Presumably half of the V1 voxels will correspond a white square and the other half, a black square; that neural pattern is probably reversed for checkerboards A and B, but averaging the activation level across all V1 voxels will just smear the pattern. So, what now?

Enter Multivariate Pattern Analysis

Multivariate pattern analysis (MVPA), also referred to as multivoxel pattern analysis in the context of fMRI, takes advantage of the high spatial resolution of fMRI; instead of assuming just one signal being represented in all voxels within an ROI, MVPA treats the many voxels as a pattern and assumes that information is stored in that pattern.
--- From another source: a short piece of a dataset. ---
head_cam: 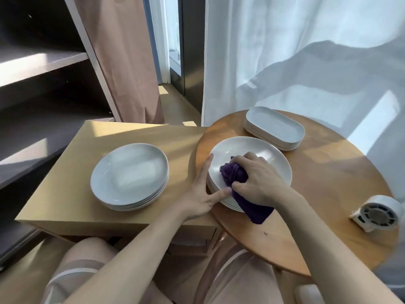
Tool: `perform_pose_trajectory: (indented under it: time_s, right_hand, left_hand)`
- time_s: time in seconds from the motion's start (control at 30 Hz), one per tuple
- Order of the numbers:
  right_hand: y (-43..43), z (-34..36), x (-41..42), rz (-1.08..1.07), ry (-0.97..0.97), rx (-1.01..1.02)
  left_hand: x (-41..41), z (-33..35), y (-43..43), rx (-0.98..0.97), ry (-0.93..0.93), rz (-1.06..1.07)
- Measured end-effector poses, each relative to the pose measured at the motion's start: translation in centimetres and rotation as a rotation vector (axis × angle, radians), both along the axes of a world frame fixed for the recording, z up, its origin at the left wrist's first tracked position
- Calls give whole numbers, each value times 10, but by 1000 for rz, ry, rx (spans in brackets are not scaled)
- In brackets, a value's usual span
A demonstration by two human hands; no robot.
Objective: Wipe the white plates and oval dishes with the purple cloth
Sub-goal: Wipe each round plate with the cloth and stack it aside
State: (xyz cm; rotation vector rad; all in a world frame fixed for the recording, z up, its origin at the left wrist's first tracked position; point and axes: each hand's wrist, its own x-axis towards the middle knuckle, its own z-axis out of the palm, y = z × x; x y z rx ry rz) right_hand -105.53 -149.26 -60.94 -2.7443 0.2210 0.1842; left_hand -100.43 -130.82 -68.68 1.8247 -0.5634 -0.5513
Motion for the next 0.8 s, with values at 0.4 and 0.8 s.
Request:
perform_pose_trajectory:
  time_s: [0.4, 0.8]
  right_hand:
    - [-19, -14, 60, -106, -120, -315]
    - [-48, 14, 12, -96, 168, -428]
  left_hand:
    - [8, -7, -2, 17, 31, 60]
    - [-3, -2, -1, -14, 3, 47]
But then we are faced with another problem: how do we go about analyzing the pattern? Now that each voxels is a variable, and an ROI easily contains hundreds of voxels, the good old t-test just does not help. We will go over two main types of MVPA: decoding analysis and representational similarity analysis (RSA), which resolves that problem differently.

Decoding analyis

Because it is hard to simultaneously test on the multivariate neural patterns, decoding analysis (classification or regression) simply reverses the direction of inference: instead of comparing neural patterns between conditions (e.g., animals vs. vehicles), we can try to decode the conditions from the neural patterns. This reversal can potentially make things easier because the number of conditons is most often way smaller than the number of variables–voxels in the context of fMRI. In order to do that, some computer science-minded people might just say, “machine learning is all you need!”

(If you’re new to machine learning, this DIBS Methods Meetings series is all you need–check out Miles’s nice tutorial on Machine Learning Basics; if you’re feeling fancy, check out this one on Neural Networks).

Because we know the conditions which each experimental trial/block/participant is subjected to–unless we made the huge mistake of not recording those information or a flood or fire destroyed our hard drives, we have a labelled dataset that is suitable for supervised learning. Here we will use a simple classification method named the Support Vector Machine (SVM).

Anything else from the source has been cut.